John Lim, group CEO of ARA Asset Management Limited, a subsidiary of which manages Suntec Reit, said: "Strata offices are still popular in Singapore. There are a lot of family offices and companies that want to buy for their own use or investment and we find that strata offices that are well managed have pretty high occupancy."

Mr Lim also highlighted that the revamp of Suntec City's retail mall and convention centre was completed earlier this year. Compared to a standalone office development, Suntec City's offices offer a more attractive proposition to buyers because of the shopping and car parking facilities in addition to MRT connectivity, he added.

The absence of office deals in Suntec City in 2014 was probably due to the general runaway office market in Singapore. "Some owners may be reluctant to sell amid such buoyant conditions, on expectations of further price gains," he reckoned.

This year, however, the outlook is more uncertain, he added. Office rents have started to soften and with significant supply completion on the horizon, "there is a better match between sellers' and buyers' expectations" - translating to deals, added Mr Lim. Suntec Reit is the biggest owner of offices at Suntec City. It holds all of Towers Three and Four and part of Tower Two.
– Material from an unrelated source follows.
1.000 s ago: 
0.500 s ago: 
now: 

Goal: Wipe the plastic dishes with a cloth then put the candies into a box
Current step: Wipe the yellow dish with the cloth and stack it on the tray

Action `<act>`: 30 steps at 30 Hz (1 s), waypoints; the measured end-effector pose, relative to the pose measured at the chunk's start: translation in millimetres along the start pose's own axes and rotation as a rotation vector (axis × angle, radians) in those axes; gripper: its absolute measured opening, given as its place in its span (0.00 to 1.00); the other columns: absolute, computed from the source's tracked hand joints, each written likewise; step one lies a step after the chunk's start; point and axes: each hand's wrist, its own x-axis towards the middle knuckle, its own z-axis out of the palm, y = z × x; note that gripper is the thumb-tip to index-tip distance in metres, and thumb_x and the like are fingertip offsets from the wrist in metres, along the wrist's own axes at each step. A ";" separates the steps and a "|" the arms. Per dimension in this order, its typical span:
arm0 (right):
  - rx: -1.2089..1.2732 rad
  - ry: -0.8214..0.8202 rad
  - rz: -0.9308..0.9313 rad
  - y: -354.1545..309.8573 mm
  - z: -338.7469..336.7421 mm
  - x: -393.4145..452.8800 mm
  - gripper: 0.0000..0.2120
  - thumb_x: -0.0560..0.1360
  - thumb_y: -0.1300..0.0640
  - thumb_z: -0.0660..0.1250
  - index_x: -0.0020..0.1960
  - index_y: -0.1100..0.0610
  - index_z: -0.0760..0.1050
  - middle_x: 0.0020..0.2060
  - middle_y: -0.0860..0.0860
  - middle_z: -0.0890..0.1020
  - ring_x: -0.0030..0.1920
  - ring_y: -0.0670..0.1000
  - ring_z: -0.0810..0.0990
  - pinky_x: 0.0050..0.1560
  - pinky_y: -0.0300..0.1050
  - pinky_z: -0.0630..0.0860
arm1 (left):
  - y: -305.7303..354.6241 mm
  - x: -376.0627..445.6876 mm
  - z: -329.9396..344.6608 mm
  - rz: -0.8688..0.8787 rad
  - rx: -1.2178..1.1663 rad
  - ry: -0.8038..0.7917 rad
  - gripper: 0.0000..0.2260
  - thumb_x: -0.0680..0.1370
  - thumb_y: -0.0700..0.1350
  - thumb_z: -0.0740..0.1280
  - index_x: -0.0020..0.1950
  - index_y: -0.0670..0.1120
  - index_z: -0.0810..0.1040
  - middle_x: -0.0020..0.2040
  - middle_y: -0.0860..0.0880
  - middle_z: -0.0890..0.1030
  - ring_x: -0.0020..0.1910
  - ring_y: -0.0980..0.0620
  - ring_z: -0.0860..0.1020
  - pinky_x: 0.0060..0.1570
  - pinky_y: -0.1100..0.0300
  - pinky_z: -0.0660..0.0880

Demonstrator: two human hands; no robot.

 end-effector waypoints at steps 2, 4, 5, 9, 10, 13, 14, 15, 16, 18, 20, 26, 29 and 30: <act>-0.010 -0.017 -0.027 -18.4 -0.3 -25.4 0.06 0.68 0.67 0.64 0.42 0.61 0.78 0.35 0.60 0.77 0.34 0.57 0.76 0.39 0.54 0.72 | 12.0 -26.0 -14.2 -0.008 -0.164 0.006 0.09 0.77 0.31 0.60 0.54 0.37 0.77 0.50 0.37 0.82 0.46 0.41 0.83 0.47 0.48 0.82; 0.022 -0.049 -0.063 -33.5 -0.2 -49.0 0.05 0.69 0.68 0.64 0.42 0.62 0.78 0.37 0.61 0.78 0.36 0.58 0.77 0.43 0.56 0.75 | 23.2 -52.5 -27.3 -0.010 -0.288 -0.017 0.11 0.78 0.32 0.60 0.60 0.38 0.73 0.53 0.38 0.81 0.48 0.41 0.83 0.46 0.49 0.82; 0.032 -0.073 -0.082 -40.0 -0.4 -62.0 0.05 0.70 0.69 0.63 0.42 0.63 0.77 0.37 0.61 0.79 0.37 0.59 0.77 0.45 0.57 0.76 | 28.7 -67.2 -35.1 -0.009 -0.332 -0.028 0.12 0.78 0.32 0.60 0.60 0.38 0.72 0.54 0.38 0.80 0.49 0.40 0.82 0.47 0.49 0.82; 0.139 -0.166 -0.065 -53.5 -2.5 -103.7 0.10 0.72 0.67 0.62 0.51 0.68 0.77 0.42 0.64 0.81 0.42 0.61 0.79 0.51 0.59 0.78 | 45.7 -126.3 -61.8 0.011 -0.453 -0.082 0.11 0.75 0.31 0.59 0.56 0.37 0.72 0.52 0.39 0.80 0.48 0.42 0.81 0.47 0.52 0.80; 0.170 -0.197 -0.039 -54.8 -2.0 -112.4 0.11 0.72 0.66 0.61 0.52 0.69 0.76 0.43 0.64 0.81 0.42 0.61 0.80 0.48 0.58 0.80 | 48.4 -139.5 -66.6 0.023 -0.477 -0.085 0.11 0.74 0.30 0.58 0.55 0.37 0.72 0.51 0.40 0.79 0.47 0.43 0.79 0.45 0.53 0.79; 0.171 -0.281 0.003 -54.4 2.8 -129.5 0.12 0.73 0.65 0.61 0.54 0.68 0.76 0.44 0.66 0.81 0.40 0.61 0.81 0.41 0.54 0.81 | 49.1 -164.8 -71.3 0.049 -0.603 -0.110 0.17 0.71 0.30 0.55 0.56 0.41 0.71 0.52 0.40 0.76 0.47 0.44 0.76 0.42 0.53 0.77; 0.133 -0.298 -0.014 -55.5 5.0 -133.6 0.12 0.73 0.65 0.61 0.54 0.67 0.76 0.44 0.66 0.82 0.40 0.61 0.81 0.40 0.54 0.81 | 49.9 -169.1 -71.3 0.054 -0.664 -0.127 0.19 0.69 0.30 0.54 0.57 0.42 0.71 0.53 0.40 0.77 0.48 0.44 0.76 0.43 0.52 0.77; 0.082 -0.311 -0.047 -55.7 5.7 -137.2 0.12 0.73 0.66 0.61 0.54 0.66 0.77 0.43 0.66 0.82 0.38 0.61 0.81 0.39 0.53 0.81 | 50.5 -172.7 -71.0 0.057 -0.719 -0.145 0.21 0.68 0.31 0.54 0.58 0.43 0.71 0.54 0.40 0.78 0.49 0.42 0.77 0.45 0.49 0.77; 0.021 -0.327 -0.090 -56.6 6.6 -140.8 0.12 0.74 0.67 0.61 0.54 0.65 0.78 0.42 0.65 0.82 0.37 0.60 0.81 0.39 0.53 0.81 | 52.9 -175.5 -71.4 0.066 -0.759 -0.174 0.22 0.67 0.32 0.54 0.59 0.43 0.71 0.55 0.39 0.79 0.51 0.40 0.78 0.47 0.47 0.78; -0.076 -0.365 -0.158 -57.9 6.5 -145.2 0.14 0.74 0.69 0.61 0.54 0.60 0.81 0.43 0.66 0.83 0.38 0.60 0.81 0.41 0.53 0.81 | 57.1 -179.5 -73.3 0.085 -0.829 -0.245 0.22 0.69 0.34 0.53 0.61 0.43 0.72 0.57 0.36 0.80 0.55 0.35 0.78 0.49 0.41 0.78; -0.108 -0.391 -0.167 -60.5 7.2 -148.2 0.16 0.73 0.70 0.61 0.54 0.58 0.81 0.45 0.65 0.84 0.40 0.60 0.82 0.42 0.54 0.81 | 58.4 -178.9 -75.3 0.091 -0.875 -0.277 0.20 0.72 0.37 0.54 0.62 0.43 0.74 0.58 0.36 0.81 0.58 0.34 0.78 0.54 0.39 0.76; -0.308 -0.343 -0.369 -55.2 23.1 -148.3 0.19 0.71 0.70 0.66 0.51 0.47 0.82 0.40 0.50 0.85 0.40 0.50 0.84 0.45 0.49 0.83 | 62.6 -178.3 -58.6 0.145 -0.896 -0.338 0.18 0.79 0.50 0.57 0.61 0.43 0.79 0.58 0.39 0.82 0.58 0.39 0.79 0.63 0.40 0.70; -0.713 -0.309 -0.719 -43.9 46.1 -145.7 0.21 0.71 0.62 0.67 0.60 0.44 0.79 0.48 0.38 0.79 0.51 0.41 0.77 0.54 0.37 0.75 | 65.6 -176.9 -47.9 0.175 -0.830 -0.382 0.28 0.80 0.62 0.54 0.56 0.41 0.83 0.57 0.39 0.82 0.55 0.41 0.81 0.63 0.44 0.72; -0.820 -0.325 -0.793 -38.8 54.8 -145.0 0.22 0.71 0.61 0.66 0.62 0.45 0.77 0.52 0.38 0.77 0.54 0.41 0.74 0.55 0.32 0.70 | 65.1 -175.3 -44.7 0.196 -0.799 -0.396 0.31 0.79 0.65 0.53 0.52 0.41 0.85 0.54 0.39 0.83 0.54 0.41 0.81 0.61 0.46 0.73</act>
Sammi Lim, associate director, investment properties, at CBRE, too said: "The buyer-seller price gap has narrowed. There are genuine parties - seeking office space for their own use or as a long-term investment - keen on Suntec City provided sellers' expectations are reasonable."

Some owners have held office space at Suntec City for several years and stand to reap a decent return from selling at current levels. "A lot of sellers are companies for which property is not a core business. So they are open to divesting their office space and reinvesting the proceeds into their main business," said Ms Lim.

Knight Frank executive director Mary Sai said that many owners at Suntec City are still calling for prices in the S$3,000-3,500 psf range. "But this is difficult to match with the expectations of buyers, who are more receptive to a price of S$2,500-2,800 psf - taking into account that rents are weakening and there is a large supply pipeline amid rising interest rates."

While office deals at Suntec City have picked up this year, said Savills Singapore research head Alan Cheong, office investment sales activity on the whole remains subdued.

"In addition to the weaker office market fundamentals, Chinese buyers have been affected by the impact of the slowdown in China's economy."